Chen Li, Reeve James, Zhang Lujun, Huang Shengbing, Wang Xuefeng, Chen Jun
Department of Health Outcomes Research and Policy, Harrison School of Pharmacy, Auburn University, Auburn, AL, USA.
Bioinformatics and Computational Biology Program, University of Minnesota-Rochester, Rochester, MN, USA.
PeerJ. 2018 Apr 2;6:e4600. doi: 10.7717/peerj.4600. eCollection 2018.
Normalization is the first critical step in microbiome sequencing data analysis used to account for variable library sizes. Current RNA-Seq based normalization methods that have been adapted for microbiome data fail to consider the unique characteristics of microbiome data, which contain a vast number of zeros due to the physical absence or under-sampling of the microbes.

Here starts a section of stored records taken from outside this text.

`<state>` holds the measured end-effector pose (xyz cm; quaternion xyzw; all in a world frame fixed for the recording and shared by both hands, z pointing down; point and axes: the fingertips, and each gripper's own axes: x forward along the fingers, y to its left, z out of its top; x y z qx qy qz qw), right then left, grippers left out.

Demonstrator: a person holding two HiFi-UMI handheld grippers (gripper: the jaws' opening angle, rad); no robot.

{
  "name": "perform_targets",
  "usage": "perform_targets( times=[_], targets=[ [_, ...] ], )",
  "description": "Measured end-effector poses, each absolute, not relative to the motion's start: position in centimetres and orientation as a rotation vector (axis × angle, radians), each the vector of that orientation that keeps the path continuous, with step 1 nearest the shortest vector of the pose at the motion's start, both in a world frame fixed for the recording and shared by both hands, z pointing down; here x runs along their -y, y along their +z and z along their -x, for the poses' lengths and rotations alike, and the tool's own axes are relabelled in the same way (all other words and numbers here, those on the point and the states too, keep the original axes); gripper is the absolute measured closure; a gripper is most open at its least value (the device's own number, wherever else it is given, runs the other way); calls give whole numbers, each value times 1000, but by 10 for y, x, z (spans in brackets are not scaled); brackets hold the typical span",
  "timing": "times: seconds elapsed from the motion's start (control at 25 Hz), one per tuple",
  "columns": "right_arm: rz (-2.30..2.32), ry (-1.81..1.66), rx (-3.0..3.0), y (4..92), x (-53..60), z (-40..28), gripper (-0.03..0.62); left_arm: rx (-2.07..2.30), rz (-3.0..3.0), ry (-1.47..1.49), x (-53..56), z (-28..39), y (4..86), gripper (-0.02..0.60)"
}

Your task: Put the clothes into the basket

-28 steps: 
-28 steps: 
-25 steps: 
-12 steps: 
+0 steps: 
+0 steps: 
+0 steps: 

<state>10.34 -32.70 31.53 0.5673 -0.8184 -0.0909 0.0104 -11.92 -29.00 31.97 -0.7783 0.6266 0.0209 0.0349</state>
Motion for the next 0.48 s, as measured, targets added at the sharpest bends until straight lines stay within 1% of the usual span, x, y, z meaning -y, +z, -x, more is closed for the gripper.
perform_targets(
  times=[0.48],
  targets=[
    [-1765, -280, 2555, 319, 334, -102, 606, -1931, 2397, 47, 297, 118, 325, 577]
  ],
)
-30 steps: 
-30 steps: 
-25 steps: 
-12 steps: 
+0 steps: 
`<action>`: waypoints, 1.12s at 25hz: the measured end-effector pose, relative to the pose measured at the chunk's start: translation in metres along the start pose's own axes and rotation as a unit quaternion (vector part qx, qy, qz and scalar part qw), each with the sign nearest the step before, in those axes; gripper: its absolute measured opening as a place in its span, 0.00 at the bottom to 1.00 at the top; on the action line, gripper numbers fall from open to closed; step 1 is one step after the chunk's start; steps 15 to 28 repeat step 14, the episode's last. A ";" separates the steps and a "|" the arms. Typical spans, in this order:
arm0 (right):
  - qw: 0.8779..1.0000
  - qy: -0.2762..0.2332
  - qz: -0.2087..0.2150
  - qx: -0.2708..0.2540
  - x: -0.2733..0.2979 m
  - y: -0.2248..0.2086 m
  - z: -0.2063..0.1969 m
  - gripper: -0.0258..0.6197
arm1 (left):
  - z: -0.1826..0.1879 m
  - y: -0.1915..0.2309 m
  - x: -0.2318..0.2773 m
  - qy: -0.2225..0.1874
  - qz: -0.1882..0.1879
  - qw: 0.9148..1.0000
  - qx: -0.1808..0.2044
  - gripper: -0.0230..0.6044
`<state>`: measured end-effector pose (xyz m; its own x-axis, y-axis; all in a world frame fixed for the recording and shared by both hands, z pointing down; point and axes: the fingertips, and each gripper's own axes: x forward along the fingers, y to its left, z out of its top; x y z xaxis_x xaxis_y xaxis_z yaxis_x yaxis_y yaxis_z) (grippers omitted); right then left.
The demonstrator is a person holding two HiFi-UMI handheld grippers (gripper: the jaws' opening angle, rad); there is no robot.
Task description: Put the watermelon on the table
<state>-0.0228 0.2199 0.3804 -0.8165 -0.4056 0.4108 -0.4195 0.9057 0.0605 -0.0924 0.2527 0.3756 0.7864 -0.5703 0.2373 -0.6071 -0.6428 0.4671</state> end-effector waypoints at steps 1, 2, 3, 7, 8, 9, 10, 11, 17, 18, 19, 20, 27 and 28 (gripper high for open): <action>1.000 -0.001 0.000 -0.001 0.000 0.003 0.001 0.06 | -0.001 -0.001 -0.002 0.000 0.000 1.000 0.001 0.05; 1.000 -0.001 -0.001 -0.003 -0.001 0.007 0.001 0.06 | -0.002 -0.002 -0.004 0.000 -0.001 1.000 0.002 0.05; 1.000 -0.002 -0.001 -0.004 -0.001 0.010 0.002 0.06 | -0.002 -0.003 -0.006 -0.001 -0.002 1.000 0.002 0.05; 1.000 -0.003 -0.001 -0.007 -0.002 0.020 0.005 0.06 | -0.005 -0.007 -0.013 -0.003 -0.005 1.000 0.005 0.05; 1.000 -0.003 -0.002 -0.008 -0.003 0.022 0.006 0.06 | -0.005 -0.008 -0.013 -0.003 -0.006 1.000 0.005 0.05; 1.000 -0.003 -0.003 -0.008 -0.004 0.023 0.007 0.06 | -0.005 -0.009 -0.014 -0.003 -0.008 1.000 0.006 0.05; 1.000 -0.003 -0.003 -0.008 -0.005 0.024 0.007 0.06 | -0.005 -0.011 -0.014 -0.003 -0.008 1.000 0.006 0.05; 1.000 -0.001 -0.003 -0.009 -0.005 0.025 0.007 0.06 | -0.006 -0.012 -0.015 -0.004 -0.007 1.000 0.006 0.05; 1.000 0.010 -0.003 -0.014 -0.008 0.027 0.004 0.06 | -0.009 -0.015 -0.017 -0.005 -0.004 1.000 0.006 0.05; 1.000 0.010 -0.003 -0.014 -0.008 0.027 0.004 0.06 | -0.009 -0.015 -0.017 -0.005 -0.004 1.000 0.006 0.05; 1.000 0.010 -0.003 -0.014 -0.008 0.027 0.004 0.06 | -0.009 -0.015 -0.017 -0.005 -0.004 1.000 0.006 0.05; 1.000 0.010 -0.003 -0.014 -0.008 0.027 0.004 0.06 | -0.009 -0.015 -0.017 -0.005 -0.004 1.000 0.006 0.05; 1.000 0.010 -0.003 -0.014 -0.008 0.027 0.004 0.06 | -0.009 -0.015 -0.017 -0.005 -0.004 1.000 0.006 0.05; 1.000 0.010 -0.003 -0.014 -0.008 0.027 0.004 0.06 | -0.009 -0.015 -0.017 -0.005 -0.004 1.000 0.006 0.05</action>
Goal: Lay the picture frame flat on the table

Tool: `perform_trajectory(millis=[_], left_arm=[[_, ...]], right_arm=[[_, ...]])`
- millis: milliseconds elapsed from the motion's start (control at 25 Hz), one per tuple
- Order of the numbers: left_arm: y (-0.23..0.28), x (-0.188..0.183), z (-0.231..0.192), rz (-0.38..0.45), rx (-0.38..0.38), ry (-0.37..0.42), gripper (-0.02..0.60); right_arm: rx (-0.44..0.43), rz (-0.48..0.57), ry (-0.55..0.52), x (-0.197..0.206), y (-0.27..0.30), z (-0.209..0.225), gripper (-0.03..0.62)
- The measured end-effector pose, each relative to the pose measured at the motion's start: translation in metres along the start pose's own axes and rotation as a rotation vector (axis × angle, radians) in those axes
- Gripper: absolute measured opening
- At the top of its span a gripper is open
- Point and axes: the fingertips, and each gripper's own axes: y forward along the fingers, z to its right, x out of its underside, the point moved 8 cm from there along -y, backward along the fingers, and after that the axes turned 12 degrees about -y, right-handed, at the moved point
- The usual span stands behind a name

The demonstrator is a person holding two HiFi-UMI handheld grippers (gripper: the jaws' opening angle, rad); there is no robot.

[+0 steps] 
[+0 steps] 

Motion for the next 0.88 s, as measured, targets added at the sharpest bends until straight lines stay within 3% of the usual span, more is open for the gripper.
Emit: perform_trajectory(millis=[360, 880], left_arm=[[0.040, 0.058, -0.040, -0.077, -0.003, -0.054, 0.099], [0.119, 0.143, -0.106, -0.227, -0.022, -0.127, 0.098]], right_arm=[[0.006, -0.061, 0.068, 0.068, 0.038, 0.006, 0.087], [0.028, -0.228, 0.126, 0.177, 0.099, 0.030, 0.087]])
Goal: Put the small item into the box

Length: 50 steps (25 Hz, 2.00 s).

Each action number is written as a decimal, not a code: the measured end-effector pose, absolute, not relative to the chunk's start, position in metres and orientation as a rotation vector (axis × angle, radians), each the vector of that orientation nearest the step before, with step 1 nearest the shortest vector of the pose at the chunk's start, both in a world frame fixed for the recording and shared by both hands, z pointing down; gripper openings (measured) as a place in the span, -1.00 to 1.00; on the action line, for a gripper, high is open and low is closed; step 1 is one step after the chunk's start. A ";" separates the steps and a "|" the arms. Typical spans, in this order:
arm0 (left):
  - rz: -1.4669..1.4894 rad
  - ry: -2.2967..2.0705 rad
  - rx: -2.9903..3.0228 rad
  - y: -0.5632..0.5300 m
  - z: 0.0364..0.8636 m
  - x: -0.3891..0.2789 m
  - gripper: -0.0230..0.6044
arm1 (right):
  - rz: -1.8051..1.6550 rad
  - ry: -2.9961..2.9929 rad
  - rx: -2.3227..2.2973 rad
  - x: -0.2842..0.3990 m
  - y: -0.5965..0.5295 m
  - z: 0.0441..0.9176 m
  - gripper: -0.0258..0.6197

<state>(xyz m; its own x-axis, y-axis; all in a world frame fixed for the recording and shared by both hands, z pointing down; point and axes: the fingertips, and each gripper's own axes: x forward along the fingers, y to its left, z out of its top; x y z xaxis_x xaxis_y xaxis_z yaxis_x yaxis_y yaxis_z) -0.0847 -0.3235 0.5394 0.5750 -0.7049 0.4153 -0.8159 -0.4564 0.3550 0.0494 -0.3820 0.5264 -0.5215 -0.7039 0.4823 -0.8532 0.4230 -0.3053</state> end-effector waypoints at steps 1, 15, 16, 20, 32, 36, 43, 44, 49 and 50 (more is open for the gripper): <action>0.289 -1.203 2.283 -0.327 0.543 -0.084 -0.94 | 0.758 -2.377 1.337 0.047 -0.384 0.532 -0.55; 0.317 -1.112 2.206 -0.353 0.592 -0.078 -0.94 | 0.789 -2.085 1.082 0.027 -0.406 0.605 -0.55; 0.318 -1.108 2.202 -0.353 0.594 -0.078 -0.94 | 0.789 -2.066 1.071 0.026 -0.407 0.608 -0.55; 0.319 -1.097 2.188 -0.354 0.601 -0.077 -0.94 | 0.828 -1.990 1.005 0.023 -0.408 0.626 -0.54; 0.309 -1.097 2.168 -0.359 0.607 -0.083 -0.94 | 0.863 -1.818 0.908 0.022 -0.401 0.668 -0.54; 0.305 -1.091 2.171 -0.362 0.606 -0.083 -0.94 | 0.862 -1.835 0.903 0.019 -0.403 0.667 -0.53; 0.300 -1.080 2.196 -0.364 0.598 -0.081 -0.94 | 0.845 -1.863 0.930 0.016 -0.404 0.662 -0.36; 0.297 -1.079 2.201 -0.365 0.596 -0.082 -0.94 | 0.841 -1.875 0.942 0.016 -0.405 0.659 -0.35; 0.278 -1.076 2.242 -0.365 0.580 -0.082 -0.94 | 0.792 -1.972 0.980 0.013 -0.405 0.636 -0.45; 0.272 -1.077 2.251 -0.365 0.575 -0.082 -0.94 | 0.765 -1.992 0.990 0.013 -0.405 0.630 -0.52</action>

Normalization methods that specifically address the zero-inflation remain largely undeveloped. Here we propose geometric mean of pairwise ratios-a simple but effective normalization method-for zero-inflated sequencing data such as microbiome data. Simulation studies and real datasets analyses demonstrate that the proposed method is more robust than competing methods, leading to more powerful detection of differentially abundant taxa and higher reproducibility of the relative abundances of taxa.
标准化是微生物组测序数据分析中的首要关键步骤,用于处理文库大小的差异。当前适用于微生物组数据的基于RNA测序的标准化方法未能考虑微生物组数据的独特特征,即由于微生物实际不存在或采样不足,数据中存在大量零值。专门针对零膨胀问题的标准化方法在很大程度上仍未得到充分发展。在此,我们提出了成对比率的几何平均数——一种简单但有效的标准化方法——用于处理如微生物组数据这类零膨胀测序数据。模拟研究和实际数据集分析表明,所提出的方法比其他竞争方法更稳健,能够更有力地检测差异丰富的分类群,并且分类群相对丰度的再现性更高。